Stocks registered record new highs as President Trump finally signed the COVID-19 relief package and prevented an inevitable government shutdown. However, the President’s veto on the $740 billion defense bill was overridden by the House (Senate to vote later in the week).

The Dow Jones Industrial Average added 0.7%, the S&P 500 advanced 0.9% and the Nasdaq Composite gained 0.7%. Travel and airline stocks that were most beaten down due to the pandemic saw a sharp comeback, while tech stocks took a step back. Oil prices edged lower as WTI crude fell as much as 1.16%, to $46.67 per barrel and Brent crude fell 0.76%, to $50.90 per barrel. The 10-year Treasury yield rose 2 basis points to 0.954%.

Over the past week, the US has posted at least 184,000 new infections per day, according to data from Johns Hopkins University. Novavax announced the start of the Phase 3 trial of its Covid-19 vaccine in the US and Mexico. It is the fifth company to launch a large-scale trial of a coronavirus vaccine in the US.



Like the US markets, the European markets also rallied strongly on the first day of the last week of the year. This trend was majorly influenced by Brexit developments and the signing of the COVID-19 relief package by President Trump.

The Stoxx Europe 600 index gained 0.7%, while the German DAX jumped 1.4%. The French CAC rose 1%, and the FTSE 100 index was closed for an extended holiday break. The British pound climbed 1.2% to 1.3512 against the US dollar.

The Brexit agreement still needs to be approved by UK lawmakers before the Dec. 31 deadline, while the 27 ambassadors from EU member nations have formally approved the deal.

The distribution of an initial 200 million doses of the COVID-19 vaccine developed by Pfizer and BioNTech across the EU will be completed by September 2021. The bloc’s drug regulator is set to decide on the possible approval of the Moderna vaccine on Jan. 6 . Applications for approval from AstraZeneca and Johnson & Johnson are expected to be submitted in the first quarter of next year.



The Nikkei 225 gained 0.74% to close at 26,854.03, while the Topix index advanced 0.54% to finish at 1,788.04. A successful Brexit trade deal coupled with the long- awaited US pandemic package boosted investor risk and an optimistic outlook towards markets.
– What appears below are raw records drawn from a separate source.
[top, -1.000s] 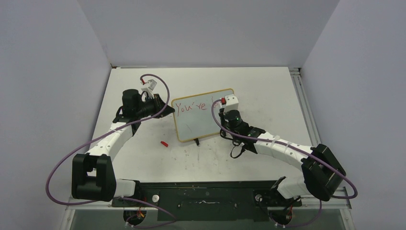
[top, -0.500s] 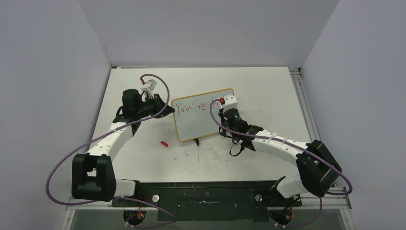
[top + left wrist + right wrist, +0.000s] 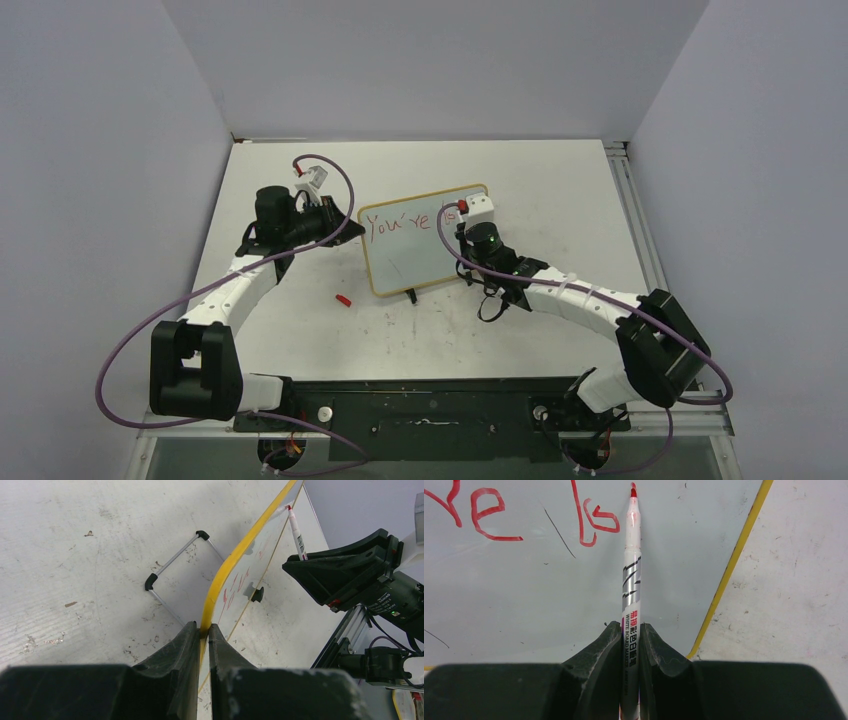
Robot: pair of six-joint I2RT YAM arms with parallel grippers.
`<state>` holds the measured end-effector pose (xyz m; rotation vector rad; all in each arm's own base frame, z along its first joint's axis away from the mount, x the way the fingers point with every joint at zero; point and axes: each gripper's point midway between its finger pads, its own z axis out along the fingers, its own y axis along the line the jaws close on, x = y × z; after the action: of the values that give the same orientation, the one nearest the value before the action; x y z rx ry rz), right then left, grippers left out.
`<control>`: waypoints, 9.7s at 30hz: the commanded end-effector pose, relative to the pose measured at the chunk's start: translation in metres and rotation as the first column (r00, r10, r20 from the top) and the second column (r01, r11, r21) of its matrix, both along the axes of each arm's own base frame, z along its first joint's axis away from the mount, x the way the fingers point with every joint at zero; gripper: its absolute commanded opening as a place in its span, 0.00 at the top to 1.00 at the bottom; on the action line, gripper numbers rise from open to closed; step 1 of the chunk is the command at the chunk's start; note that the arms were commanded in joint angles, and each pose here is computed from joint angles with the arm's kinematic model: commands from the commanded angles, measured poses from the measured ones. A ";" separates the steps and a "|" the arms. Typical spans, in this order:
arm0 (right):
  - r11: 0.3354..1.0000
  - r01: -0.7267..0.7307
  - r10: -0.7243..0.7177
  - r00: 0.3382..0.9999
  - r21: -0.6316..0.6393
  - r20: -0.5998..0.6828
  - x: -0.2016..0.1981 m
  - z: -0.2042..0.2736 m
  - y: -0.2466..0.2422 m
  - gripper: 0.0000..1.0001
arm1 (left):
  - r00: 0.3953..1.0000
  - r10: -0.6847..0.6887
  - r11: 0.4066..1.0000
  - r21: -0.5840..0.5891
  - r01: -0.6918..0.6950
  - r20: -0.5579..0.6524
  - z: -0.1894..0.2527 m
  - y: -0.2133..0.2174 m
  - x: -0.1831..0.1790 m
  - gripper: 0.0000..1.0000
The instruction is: Write a sentence on the whiteboard
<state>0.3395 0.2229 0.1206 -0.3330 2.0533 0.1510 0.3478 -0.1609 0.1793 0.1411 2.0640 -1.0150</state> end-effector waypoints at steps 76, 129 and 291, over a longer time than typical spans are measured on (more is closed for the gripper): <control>1.000 0.007 -0.007 1.000 0.018 -0.015 0.000 0.000 -0.011 0.95 | 0.995 -0.009 1.000 -0.004 0.010 0.100 0.027 0.001 0.002 1.00; 1.000 -0.020 0.020 0.999 -0.009 -0.039 -0.006 -0.014 -0.010 0.95 | 0.995 -0.011 1.000 -0.003 0.011 0.100 0.027 0.001 0.002 1.00; 0.994 0.111 -0.110 0.993 -0.012 0.029 -0.002 0.032 -0.058 0.95 | 0.996 -0.012 1.000 0.008 0.012 0.087 0.022 0.002 -0.004 1.00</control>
<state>0.3311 0.1639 0.0990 -0.2806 2.1572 0.0069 0.3447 -0.1612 0.1851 0.1588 2.0487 -1.0153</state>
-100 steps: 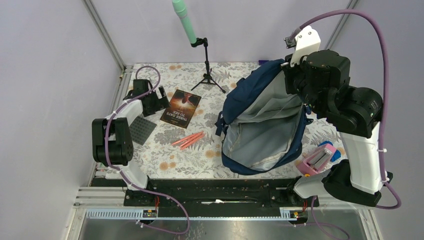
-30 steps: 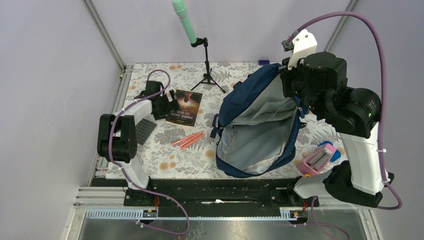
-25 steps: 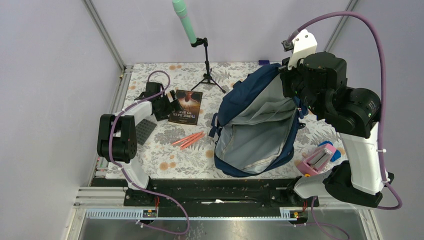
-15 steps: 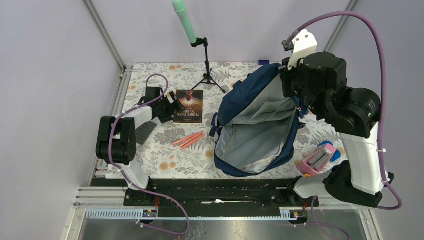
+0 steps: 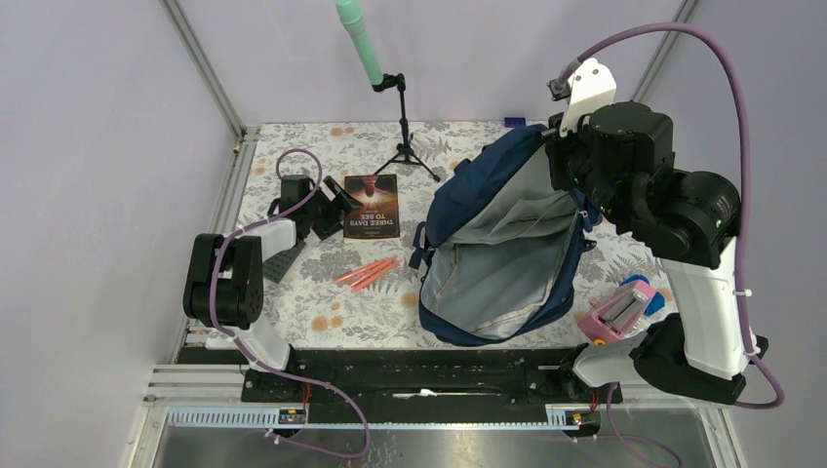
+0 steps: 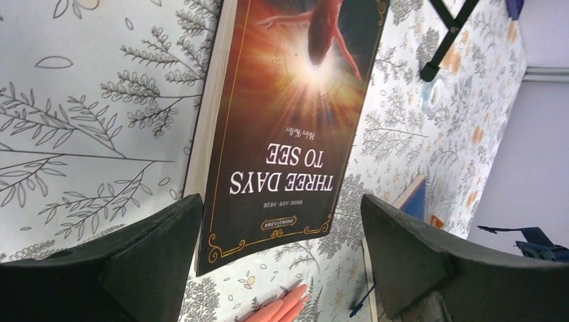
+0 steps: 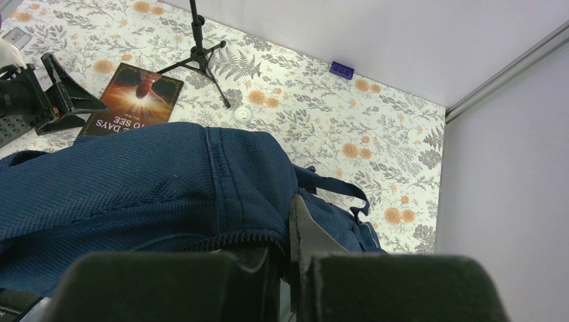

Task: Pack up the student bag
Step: Pick up the book from the center of the board.

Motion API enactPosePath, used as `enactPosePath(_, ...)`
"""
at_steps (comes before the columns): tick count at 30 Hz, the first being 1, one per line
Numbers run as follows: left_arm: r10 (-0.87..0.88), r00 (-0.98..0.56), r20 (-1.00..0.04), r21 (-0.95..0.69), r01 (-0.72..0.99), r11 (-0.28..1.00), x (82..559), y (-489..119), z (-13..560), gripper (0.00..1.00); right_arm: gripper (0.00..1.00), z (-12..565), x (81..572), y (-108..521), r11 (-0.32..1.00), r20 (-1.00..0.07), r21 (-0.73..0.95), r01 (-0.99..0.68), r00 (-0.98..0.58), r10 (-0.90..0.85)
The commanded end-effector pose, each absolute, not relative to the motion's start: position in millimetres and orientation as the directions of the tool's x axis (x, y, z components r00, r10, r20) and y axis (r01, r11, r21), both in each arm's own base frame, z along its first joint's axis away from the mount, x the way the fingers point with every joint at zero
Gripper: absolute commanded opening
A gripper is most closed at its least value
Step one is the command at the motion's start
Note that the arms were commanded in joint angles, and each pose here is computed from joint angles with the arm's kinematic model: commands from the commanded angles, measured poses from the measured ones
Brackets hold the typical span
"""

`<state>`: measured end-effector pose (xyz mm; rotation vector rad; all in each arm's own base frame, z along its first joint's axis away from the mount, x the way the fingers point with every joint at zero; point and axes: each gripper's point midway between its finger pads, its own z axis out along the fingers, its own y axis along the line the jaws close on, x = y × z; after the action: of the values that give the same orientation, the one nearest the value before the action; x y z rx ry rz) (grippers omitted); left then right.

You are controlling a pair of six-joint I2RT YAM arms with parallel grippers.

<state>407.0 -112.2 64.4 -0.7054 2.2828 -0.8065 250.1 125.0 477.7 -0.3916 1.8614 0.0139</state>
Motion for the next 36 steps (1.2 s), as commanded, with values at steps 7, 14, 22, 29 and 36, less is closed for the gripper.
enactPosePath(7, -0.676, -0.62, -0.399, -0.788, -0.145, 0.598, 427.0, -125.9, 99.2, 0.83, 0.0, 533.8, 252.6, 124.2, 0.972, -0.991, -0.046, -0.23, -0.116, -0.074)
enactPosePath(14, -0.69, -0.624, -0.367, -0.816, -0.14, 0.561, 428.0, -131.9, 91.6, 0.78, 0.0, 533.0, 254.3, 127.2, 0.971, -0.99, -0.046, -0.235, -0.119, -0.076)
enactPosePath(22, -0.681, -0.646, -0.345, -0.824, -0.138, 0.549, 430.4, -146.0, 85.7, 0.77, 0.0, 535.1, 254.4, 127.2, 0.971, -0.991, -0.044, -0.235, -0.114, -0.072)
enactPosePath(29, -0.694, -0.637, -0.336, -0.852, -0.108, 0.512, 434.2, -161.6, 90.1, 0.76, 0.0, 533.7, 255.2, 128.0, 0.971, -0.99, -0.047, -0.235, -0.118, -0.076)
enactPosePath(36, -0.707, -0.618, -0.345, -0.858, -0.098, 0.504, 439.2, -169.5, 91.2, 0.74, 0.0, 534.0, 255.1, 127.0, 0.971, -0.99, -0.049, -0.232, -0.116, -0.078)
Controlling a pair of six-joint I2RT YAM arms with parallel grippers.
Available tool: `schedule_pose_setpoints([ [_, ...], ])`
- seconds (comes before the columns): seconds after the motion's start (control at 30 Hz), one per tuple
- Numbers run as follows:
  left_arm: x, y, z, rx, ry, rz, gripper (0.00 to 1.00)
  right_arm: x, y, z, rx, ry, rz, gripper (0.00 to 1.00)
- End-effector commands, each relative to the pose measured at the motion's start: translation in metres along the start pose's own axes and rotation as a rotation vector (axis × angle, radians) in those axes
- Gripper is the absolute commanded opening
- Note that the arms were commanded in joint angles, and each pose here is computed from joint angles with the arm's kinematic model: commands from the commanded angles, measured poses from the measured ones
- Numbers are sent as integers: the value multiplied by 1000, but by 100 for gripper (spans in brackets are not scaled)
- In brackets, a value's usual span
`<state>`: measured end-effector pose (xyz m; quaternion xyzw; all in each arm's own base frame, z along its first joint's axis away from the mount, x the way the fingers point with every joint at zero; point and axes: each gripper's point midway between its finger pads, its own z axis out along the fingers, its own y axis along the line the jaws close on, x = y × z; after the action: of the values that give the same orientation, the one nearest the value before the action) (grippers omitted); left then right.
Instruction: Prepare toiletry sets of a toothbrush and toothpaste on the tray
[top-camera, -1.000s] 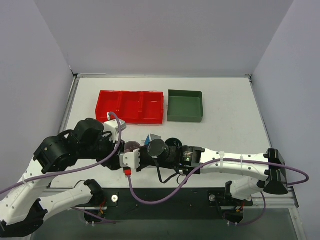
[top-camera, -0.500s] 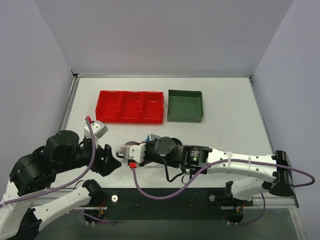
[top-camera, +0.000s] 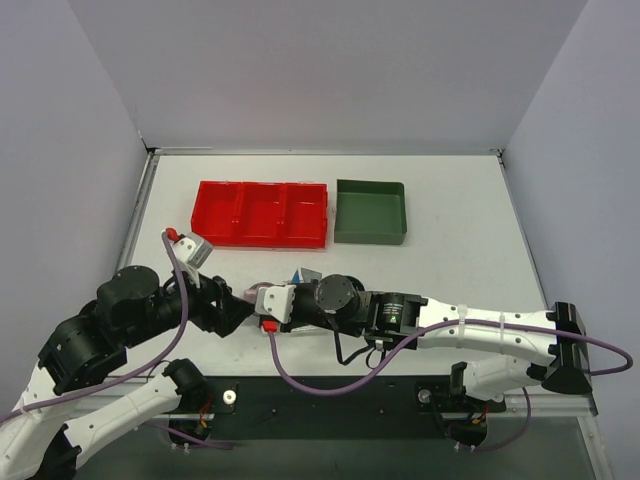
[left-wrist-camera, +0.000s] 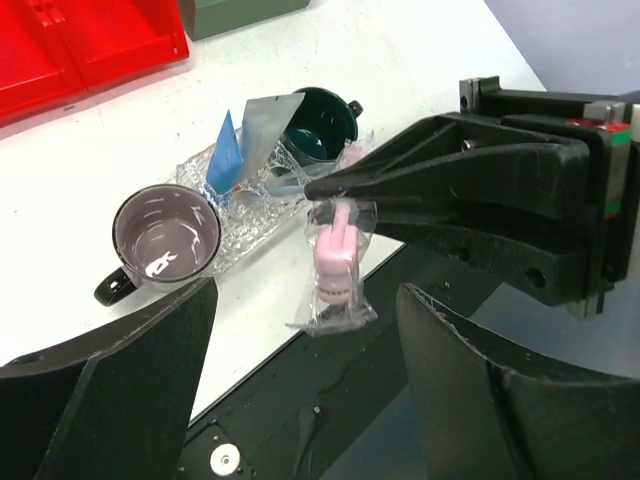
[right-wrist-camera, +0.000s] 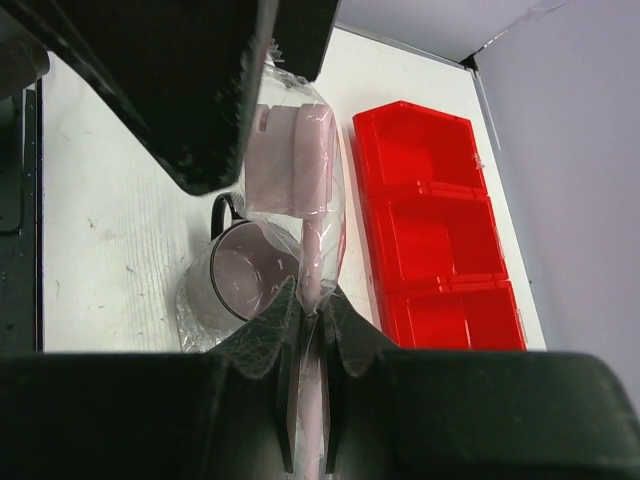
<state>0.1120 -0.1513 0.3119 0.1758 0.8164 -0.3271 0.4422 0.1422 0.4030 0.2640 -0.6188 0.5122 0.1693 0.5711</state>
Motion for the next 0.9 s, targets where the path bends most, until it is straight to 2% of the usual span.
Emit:
schedule_pose_setpoints([
  [0.0,-23,-7,11,19,-90,-24,81,-21,-11,-9,30,-90,52,0],
  [0.3,-19,-6,19,19,-89,-43,68,-22,-8,-8,13,-104,58,0],
  [0.53,-14,-10,26,48,-72,-63,64,-22,-10,-8,20,-107,67,0],
  [0.57,-13,-10,27,47,-70,-64,61,-23,-9,-8,17,-109,66,0],
  [0.6,-14,-10,27,45,-76,-66,52,-22,-9,-8,17,-109,67,0],
  [0.67,-12,-10,30,53,-76,-77,43,-22,-10,-7,20,-109,69,0],
  [0.7,-11,-10,31,55,-77,-82,35,-22,-9,-7,17,-109,68,0],
  [0.77,-8,-11,34,62,-70,-88,30,-21,-10,-6,20,-105,74,0],
  [0.8,-8,-10,34,57,-69,-87,27,-22,-10,-7,21,-108,78,3],
  [0.83,-6,-8,34,50,-67,-85,17,-22,-11,-7,21,-108,83,6],
  [0.87,-5,-7,34,43,-66,-86,13,-22,-13,-8,28,-109,93,9],
])
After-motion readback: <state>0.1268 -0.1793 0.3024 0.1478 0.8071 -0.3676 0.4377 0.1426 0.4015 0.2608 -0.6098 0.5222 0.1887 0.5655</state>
The Yen closed at 103.79 against the greenback.

Japan’s public debt is set to increase more than twice the size of the country’s GDP. Public debt stood at 1.12 quadrillion Yen (198% of GDP) at the end of fiscal 2019 and will exceed 1.2 quadrillion Yen during this fiscal year. Despite the sharply rising COVID-19-related costs, the government and ruling parties are not drafting specific schemes to pay back the debt.



Shares of Chinese tech giant Alibaba in Hong Kong plunged 7.98%, adding to losses for the firm, after Chinese regulators ordered Alibaba and affiliate Ant Group to rectify its businesses due to suspected monopolistic behavior. The Shanghai Composite Index closed with a gain of 0.3%.

For the fourth quarter, the China Beige Book found sharp drops in sales growth for luxury goods, food and apparel compared to the prior quarter. China has been trying to rely more on its own consumers for growth rather than on exports, especially as tensions increase with major trading partners such as the US and Australia.



The US stock indexes hitting record highs and a rebound in the US dollar index hit the gold market as spot price fell to $1,878.71 per ounce. Increased risk appetite and a general confidence in the equity markets has let gold down once again.



Two of the most talked about economic events over the past few weeks have been signed off successfully. Although, as the US stimulus package and the Brexit deal provide great relief to investors, a new variant of COVID-19 is raging havoc in most countries. Renewed lockdowns and restrictions are curtailing activity and are pushing nations into deeper economic contraction. One can only wish for a faster vaccine rollout and speedy recovery to a new normal.